* [Exercise]
Copy the entries character for character.

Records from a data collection
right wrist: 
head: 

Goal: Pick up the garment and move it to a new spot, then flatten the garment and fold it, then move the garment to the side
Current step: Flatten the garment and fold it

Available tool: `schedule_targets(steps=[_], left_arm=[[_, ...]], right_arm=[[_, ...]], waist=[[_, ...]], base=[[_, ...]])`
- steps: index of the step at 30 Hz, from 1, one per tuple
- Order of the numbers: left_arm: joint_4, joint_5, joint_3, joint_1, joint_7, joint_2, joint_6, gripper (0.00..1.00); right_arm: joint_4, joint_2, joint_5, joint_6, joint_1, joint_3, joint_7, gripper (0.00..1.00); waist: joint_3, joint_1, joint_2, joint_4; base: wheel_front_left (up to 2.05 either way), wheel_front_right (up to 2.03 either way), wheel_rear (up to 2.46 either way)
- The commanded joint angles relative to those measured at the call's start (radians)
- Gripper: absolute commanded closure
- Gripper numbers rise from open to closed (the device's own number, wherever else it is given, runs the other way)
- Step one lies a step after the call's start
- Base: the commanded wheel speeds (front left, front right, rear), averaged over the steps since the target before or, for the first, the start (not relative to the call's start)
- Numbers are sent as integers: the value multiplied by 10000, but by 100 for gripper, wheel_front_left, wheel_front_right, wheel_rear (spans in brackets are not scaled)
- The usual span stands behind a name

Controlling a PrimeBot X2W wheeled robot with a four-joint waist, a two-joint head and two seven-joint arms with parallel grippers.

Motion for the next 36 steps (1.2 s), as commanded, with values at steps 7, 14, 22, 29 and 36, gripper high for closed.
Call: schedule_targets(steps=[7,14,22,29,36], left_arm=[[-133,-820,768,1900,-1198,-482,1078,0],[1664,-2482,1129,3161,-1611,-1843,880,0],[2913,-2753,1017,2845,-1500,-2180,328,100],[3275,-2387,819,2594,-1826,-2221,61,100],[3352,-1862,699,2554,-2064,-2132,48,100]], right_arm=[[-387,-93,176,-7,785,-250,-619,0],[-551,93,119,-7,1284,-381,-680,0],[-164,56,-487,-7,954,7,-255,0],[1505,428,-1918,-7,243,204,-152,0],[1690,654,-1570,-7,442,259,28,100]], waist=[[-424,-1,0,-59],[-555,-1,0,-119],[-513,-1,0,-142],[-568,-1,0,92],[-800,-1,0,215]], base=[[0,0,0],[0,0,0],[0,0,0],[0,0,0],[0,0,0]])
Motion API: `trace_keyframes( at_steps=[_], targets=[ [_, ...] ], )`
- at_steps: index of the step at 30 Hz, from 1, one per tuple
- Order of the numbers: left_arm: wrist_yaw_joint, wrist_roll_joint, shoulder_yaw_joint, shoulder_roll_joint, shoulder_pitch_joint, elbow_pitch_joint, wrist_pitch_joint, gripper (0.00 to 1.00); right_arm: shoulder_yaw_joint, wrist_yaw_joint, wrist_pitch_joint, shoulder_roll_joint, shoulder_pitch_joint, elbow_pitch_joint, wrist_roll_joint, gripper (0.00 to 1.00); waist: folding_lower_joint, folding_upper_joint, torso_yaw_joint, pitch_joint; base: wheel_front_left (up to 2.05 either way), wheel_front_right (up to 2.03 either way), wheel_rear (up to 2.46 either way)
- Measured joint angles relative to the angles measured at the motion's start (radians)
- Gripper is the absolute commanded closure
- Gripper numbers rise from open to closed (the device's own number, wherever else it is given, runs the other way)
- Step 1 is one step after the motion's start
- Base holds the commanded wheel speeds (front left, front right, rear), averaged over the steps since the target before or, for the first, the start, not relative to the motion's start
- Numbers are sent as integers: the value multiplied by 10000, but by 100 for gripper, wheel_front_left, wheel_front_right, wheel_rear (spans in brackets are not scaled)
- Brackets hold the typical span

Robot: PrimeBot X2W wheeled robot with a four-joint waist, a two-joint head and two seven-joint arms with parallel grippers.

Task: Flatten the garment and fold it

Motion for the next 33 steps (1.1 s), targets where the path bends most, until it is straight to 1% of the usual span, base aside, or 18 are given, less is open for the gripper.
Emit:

* [Task response]
right wrist: 
head: 

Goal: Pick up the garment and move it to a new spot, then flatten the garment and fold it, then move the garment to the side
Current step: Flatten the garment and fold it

Available tool: `schedule_targets(steps=[_], left_arm=[[_, ...]], right_arm=[[_, ...]], waist=[[_, ...]], base=[[_, ...]])`
- steps: index of the step at 30 Hz, from 1, one per tuple
- Order of the numbers: left_arm: joint_4, joint_5, joint_3, joint_1, joint_7, joint_2, joint_6, gripper (0.00..1.00); right_arm: joint_4, joint_2, joint_5, joint_6, joint_1, joint_3, joint_7, gripper (0.00..1.00); waist: joint_3, joint_1, joint_2, joint_4; base: wheel_front_left (up to 2.05 either way), wheel_front_right (up to 2.03 either way), wheel_rear (up to 2.46 either way)
- The commanded joint angles relative to those measured at the call's start (radians)
- Gripper: absolute commanded closure
- Gripper numbers rise from open to closed (the device's own number, wherever else it is given, runs the other way)
- Step one lies a step after the call's start
- Base: the commanded wheel speeds (front left, front right, rear), averaged over the steps since the target before or, for the first, the start (not relative to the call's start)
- Numbers are sent as integers: the value multiplied by 10000, but by 100 for gripper, wheel_front_left, wheel_front_right, wheel_rear (spans in brackets are not scaled)
- The usual span stands behind a name

Controlling a PrimeBot X2W wheeled robot with a four-joint waist, a two-joint head and two seven-joint arms with parallel grippers.

Motion for the next 36 steps (1.2 s), as commanded, with values at steps 7, 14, 22, 29 and 36, gripper high for closed.
Call: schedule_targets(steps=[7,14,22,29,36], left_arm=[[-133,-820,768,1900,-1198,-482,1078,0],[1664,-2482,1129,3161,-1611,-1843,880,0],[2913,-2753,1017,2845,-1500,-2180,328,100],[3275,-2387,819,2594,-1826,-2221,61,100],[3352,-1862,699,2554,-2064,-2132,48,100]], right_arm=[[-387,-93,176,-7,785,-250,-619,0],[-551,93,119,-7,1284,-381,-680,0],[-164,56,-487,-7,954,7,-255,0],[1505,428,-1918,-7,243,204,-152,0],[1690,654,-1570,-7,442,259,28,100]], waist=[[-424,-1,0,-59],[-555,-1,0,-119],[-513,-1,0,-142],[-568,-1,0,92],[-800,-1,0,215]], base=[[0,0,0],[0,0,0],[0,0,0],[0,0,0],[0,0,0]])
Motion API: `trace_keyframes( at_steps=[_], targets=[ [_, ...] ], )`
- at_steps: index of the step at 30 Hz, from 1, one per tuple
- Order of the numbers: left_arm: wrist_yaw_joint, wrist_roll_joint, shoulder_yaw_joint, shoulder_roll_joint, shoulder_pitch_joint, elbow_pitch_joint, wrist_pitch_joint, gripper (0.00 to 1.00); right_arm: shoulder_yaw_joint, wrist_yaw_joint, wrist_pitch_joint, shoulder_roll_joint, shoulder_pitch_joint, elbow_pitch_joint, wrist_roll_joint, gripper (0.00 to 1.00); waist: folding_lower_joint, folding_upper_joint, torso_yaw_joint, pitch_joint; base: wheel_front_left (up to 2.05 either way), wheel_front_right (up to 2.03 either way), wheel_rear (up to 2.46 either way)
- Measured joint angles relative to the angles measured at the motion's start (radians)
- Gripper is the absolute commanded closure
- Gripper numbers rise from open to closed (the device's own number, wherever else it is given, runs the other way)
- Step 1 is one step after the motion's start
- Base holds the commanded wheel speeds (front left, front right, rear), averaged over the steps since the target before or, for the first, the start, not relative to the motion's start
- Numbers are sent as integers: the value multiplied by 10000, but by 100 for gripper, wheel_front_left, wheel_front_right, wheel_rear (spans in brackets are not scaled)
- Brackets hold the typical span

Robot: PrimeBot X2W wheeled robot with a four-joint waist, a two-joint head and two seven-joint arms with parallel grippers.

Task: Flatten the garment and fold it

Motion for the next 33 steps (1.1 s), targets where the path bends most, until it is straight to 1% of the usual span, base aside, or 18 are given, less is open for the gripper.
Emit:

No more is needed for this answer.